(Beginning of Record excerpts)
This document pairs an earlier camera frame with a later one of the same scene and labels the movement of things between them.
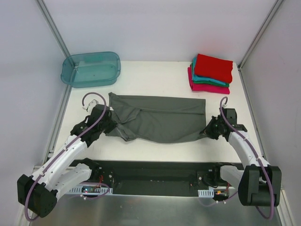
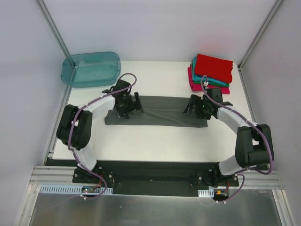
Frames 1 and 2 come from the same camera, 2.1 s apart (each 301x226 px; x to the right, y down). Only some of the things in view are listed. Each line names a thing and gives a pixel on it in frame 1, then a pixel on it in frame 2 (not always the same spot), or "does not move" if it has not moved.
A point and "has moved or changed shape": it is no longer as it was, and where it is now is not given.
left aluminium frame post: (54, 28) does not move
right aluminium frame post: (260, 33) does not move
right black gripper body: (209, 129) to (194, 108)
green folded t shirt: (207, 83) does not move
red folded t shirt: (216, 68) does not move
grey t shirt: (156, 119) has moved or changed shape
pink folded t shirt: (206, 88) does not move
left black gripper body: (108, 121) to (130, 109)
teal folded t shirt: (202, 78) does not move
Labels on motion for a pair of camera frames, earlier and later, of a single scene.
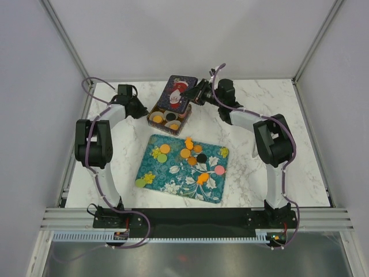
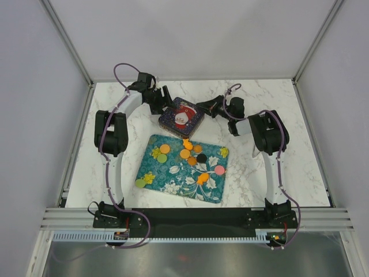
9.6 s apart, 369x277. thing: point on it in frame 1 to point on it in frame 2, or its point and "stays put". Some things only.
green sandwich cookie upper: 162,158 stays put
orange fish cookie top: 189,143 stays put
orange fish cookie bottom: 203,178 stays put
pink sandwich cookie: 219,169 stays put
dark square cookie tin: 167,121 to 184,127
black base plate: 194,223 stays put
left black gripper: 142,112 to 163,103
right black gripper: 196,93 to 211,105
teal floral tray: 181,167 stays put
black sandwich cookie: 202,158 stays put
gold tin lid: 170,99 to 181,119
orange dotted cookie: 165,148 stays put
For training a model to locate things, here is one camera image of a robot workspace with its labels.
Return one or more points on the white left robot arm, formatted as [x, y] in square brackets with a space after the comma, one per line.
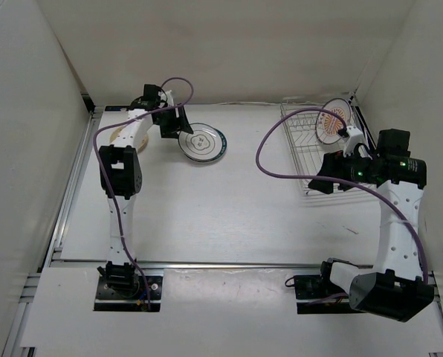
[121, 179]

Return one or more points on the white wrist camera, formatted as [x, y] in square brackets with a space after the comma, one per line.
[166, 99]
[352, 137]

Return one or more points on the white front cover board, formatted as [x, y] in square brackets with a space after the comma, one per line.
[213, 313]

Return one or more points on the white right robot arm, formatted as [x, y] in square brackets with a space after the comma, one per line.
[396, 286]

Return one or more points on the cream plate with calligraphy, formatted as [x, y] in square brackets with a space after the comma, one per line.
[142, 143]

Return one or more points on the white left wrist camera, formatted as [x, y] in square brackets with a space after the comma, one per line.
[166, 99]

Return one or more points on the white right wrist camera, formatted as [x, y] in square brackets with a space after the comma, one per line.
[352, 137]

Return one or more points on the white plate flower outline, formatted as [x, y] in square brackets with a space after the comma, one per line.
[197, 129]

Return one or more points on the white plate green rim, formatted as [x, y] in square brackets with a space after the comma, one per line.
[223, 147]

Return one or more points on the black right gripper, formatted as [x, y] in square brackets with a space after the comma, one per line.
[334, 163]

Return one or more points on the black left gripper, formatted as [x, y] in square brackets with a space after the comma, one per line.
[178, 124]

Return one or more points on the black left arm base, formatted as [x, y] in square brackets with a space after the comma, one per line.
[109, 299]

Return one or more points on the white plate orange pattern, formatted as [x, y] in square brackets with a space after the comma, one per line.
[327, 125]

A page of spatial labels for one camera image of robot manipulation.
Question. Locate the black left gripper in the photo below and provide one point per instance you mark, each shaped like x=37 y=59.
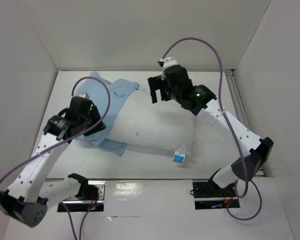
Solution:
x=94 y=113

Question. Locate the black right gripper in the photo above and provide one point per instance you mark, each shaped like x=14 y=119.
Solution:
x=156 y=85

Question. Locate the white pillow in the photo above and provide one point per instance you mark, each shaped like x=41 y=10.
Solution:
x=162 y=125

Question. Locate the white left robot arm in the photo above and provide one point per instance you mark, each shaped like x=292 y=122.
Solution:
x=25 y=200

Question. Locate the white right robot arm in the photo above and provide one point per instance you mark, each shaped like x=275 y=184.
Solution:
(End of Record excerpts)
(Beginning of Record excerpts)
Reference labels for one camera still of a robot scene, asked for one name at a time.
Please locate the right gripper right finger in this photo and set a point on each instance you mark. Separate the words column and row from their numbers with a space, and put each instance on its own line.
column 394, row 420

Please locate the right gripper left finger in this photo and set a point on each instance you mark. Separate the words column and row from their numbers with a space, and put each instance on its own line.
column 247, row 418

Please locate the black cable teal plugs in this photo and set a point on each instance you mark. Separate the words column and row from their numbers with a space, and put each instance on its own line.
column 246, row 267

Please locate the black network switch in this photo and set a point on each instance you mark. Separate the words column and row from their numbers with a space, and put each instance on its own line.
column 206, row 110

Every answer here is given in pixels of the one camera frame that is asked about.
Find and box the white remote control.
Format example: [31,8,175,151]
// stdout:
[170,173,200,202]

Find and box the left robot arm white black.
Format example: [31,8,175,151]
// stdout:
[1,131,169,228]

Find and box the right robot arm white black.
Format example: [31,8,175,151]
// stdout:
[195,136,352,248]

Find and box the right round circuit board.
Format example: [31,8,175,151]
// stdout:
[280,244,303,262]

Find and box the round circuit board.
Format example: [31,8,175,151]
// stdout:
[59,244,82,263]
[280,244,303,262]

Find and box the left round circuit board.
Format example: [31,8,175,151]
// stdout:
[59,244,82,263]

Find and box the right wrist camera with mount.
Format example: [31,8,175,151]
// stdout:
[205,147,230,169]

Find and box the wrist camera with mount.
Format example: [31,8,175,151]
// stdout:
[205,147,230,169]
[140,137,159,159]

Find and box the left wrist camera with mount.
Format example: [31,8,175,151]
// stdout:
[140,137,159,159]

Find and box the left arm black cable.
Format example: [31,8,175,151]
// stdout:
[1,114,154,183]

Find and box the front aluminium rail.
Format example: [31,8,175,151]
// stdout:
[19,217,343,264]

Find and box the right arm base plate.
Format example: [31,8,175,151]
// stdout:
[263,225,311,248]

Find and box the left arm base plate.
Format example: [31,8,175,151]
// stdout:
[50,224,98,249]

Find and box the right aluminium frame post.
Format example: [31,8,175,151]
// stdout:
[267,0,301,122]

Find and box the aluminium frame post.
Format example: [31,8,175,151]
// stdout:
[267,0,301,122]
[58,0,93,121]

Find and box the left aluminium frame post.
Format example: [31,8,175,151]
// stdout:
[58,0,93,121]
(End of Record excerpts)
_What you should do:_ From the records above, write out exactly the lines that begin at the line with "This document pairs" and end at the line with "grey t shirt: (156, 119)". Pictures must not appear in the output.

_Task solution:_
This document pairs an earlier camera frame with a later one of the same scene and labels the movement of things between them.
Frames 1 and 2 come from the same camera, 2.1 s apart (each 301x226 px; x to the right, y down). Only some of the things in view are listed. Each line names a thing and gives a pixel on it in frame 1, then a pixel on it in frame 2 (not always the same spot), or "does not move" if it has not moved.
A point and "has moved or changed shape": it is no longer as it was, and where it is now is not given.
left aluminium frame post: (54, 28) does not move
right aluminium frame post: (260, 33) does not move
right black gripper body: (209, 129) to (194, 108)
green folded t shirt: (207, 83) does not move
red folded t shirt: (216, 68) does not move
grey t shirt: (156, 119) has moved or changed shape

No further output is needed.